If you wanted detailed coverage, the European mainstream media offered little. Instead, Israel Hayom’s interview with Prime Minister Orbán is one of the best sources out there.
"Netanyahu…was touched by the fact that he was visiting the city where [the founder of political Zionism] Theodor Herzl was born,” PM Orbán told the Israeli journalist. “He was moved every time he mentioned Herzl. This wasn't just an official visit, it was an emotional visit.”
“We can say that the leadership of Hungary and Israel enjoy not just a political bond, but also have a connection that is based on mutual trust,” the prime minister said, adding that the personal and political relationship between the leaders has existed for some time. The two nations have several connections: Hungary has the second largest Jewish community in Europe and Israel has many Hungarian Jewish citizens. The two countries face very similar challenges and opportunities.
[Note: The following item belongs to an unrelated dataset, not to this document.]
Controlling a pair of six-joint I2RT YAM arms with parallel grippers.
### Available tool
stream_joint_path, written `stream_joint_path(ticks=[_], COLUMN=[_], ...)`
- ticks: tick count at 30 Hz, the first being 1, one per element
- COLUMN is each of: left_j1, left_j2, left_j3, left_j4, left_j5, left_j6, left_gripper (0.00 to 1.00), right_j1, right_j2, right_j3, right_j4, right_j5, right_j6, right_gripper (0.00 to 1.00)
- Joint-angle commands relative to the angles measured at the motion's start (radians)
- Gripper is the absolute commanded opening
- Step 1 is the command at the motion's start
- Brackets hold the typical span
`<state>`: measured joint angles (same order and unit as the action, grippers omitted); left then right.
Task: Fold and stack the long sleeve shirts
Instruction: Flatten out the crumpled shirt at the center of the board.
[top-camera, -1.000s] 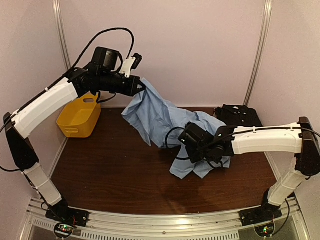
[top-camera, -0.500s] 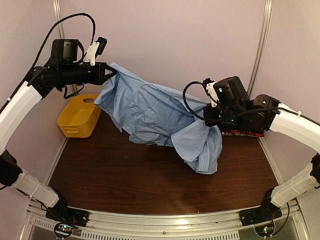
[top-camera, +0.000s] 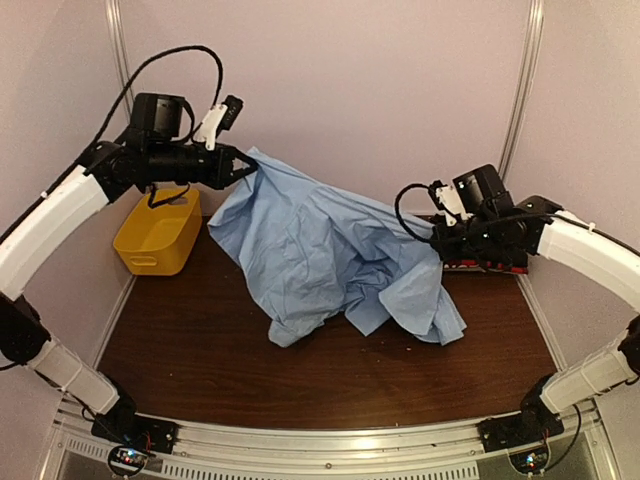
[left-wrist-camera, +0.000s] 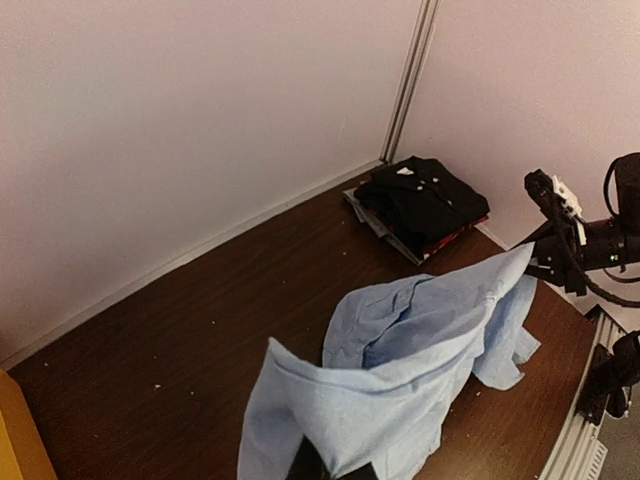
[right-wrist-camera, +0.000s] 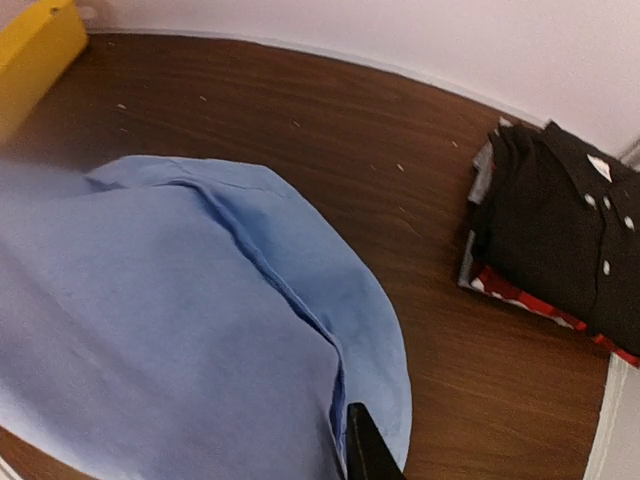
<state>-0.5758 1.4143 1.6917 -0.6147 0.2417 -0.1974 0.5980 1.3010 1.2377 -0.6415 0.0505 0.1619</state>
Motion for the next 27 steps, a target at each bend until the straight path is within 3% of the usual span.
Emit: stream_joint_path(ticks=[1,5,10,14,21,27], left_j1=[-0.003,-0.006,-0.006,-0.005,-0.003,0.009], left_j2=[0.12,0.237,0.361,0.429,0.494,0.496], left_j3=[-0.05,-0.044,-0.015,0.0,0.028,0.05], left_j4=[0.149,0.181,0.2,0.215,0.219,0.213], left_j5=[0.023,0.022,-0.009,0.005,-0.011,0.008], left_j6=[-0.053,-0.076,-0.091,-0.103,-0.109,-0.12], left_gripper=[0.0,0.0,0.0,0.0,0.0,0.0], right_j1=[-0.12,-0.152,-0.134,-0.053,0.111,0.122], right_j2=[0.082,0.125,0.09,0.039,-0.017,0.023], right_j3=[-0.055,-0.039,-0.067,-0.125,-0.233,-0.334], right_j4=[-0.132,-0.167,-0.137,-0.093,-0.013,0.131], right_j5=[0.158,0.291,0.229,0.19,0.123,0.055], right_j6=[0.053,0.098,0.08,0.065,0.118,0.142], right_gripper=[0.21,0.46,0.71,0.71,0.58,0.56])
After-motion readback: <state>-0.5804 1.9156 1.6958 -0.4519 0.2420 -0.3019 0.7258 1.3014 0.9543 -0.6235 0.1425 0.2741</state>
Both nations are “world nations” with a global diaspora community. Additionally, both nations contribute proudly to the protection of Europe.
The journalist asked the prime minister whether he meant it to be a sin or crime when he denounced the actions of the Hungarian government during the Holocaust. “Crime is a legal interpretation of sins,” Prime Minister Orbán said. “I think saying sin is a stronger expression than a crime.”
The journalist also asked him about the accusations of anti-Semitism against the Hungarian government because of its communications about George Soros. “Is this a paper where I can be honest on that issue?” the PM asked. And then he does just that:
“[T]he relationship between the political Right, center-right, Christian democratic, patriotic political camp I belong to and the Jewish community is very difficult. First of all because of history. We in our political community have to understand that the Jewish community suffered the biggest ever loss throughout the Holocaust, here in Hungary when a Christian democratic political party was in power. So therefore, when a political community like ours is declaring itself Christian, patriotic, and so on, it is automatically a red light in the minds of the Jewish community in Hungary, which is unavoidable because of history. So we have to invest energy to dissolve that kind of contradiction...Second, you know, anti-Semitism here in Hungary does exist sometimes...and I have to be very clear on that: We will never tolerate any kind of anti-Semitic approach to issues; zero tolerance as we call it...So the Jewish community has sometimes a legitimate reason to feel that not everything is going in the proper way in Hungarian politics. The third one, which makes the relationship very complicated, is that at the same time the communists and the Left regularly use accusations of anti-Semitism against those who are not anti-Semitic. Even sometimes me...It's unfair...So all those issues make the cooperation between the Jewish community and the political Right – patriotic Right or Christian democratic Right -- very complicated here in Hungary."
Indeed, this visit was significant not just for its historic relevance or for the agreements struck between the two nations and those with the other V4 countries. The visit was important on a deeper, emotional level as well. The issues discussed go far beyond the interest of the nations involved in the discussion. Perhaps some media coverage would have been appreciated by the readers of serious news.
Disclaimer: A former version of this text was unclear about the problem with AFP's coverage of the visit. It has been corrected for clarity. Apologies for the misunderstanding it may have caused.